Return the listing that follows, word for word.

- _Data segment_

* * * *

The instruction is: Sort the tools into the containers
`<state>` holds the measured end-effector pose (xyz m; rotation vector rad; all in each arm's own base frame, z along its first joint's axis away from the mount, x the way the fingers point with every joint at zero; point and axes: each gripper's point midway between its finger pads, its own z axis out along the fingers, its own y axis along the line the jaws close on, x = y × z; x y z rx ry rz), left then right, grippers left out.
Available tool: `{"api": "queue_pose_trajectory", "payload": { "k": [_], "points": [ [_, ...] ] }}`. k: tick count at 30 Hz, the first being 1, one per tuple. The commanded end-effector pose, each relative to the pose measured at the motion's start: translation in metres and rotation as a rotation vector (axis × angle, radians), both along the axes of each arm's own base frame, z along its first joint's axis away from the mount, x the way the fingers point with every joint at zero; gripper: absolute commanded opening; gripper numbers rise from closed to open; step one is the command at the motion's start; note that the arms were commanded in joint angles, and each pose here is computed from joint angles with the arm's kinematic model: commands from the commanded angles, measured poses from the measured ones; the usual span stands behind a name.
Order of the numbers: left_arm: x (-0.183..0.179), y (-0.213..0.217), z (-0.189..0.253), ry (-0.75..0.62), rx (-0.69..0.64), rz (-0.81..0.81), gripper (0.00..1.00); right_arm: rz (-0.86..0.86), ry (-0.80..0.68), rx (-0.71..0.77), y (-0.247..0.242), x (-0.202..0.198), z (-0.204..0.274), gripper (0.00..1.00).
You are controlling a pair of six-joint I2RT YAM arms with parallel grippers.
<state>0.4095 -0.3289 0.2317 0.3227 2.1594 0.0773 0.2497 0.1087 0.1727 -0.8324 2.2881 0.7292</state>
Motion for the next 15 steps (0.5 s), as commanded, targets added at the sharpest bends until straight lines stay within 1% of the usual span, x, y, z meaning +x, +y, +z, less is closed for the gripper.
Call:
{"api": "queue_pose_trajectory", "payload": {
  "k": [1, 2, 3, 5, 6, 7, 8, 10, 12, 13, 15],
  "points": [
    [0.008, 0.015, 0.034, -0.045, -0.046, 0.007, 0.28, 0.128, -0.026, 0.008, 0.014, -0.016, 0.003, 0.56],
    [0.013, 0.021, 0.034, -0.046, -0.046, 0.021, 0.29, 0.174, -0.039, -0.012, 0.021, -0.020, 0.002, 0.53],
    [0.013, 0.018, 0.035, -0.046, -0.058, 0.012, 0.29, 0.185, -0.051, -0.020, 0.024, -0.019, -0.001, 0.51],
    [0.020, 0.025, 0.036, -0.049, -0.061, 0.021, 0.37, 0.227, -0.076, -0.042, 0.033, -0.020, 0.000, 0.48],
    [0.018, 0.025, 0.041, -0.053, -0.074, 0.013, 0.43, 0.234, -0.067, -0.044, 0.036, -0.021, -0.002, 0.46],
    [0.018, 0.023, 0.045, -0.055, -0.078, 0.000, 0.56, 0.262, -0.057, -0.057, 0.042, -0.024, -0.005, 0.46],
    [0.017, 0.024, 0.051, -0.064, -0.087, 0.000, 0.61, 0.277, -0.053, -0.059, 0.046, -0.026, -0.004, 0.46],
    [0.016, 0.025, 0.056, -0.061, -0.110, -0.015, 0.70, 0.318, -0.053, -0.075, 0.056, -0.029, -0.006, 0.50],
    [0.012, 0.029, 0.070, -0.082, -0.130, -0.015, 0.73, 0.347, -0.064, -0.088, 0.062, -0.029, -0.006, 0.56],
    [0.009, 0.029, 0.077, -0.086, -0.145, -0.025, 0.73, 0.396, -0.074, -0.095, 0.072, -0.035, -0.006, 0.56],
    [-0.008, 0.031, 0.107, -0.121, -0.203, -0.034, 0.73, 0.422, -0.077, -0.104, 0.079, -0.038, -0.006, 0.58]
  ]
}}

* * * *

- _Answer to this exercise_
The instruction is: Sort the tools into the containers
`<state>` holds the measured end-effector pose (xyz m; rotation vector rad; all in each arm's own base frame, z along its first joint's axis away from the mount, x the way the fingers point with every joint at zero; point and axes: each gripper's point midway between its finger pads, its own z axis out along the fingers, its own y axis along the line the jaws close on, x = y × z; x y z rx ry rz), left then right, grippers left out.
Available tool: `{"api": "queue_pose_trajectory", "payload": { "k": [_], "points": [ [_, ...] ] }}`. k: tick count at 30 Hz, the first being 1, one per tuple. The commanded end-effector pose, each relative to the pose measured at the motion's start: translation in metres and rotation as a rotation vector (axis × angle, radians), both along the axes of each arm's own base frame, z along its first joint's axis away from the mount, x the way the fingers point with every joint at zero; gripper: absolute commanded opening; gripper numbers rise from closed to open; step one is the command at the motion's start; note that the arms were commanded in joint angles, and each pose here is computed from joint angles with the arm's kinematic model: commands from the commanded angles, measured poses from the measured ones; the usual span stands behind a name.
Order of the numbers: left_arm: x (-0.183..0.179), y (-0.213..0.217), z (-0.189..0.253), ry (-0.75..0.62), rx (-0.69..0.64), rz (-0.81..0.81), gripper (0.00..1.00); right_arm: rz (-0.86..0.86), ry (-0.80..0.68), rx (-0.71..0.77), y (-0.247..0.242), x (-0.202..0.198), z (-0.204..0.274), gripper (0.00..1.00).
You are controlling a pair of six-joint I2RT YAM arms with parallel grippers.
<state>0.4095 -0.3289 0.2317 0.3227 2.1594 0.0773 0.2497 0.1087 0.1727 -0.8324 2.2881 0.7292</state>
Motion for the next 15 steps (0.5 s), as commanded, targets added at the sharpest bends until straight lines stay within 1% of the usual span, x, y, z meaning +x, +y, +z, less is closed for the gripper.
Call:
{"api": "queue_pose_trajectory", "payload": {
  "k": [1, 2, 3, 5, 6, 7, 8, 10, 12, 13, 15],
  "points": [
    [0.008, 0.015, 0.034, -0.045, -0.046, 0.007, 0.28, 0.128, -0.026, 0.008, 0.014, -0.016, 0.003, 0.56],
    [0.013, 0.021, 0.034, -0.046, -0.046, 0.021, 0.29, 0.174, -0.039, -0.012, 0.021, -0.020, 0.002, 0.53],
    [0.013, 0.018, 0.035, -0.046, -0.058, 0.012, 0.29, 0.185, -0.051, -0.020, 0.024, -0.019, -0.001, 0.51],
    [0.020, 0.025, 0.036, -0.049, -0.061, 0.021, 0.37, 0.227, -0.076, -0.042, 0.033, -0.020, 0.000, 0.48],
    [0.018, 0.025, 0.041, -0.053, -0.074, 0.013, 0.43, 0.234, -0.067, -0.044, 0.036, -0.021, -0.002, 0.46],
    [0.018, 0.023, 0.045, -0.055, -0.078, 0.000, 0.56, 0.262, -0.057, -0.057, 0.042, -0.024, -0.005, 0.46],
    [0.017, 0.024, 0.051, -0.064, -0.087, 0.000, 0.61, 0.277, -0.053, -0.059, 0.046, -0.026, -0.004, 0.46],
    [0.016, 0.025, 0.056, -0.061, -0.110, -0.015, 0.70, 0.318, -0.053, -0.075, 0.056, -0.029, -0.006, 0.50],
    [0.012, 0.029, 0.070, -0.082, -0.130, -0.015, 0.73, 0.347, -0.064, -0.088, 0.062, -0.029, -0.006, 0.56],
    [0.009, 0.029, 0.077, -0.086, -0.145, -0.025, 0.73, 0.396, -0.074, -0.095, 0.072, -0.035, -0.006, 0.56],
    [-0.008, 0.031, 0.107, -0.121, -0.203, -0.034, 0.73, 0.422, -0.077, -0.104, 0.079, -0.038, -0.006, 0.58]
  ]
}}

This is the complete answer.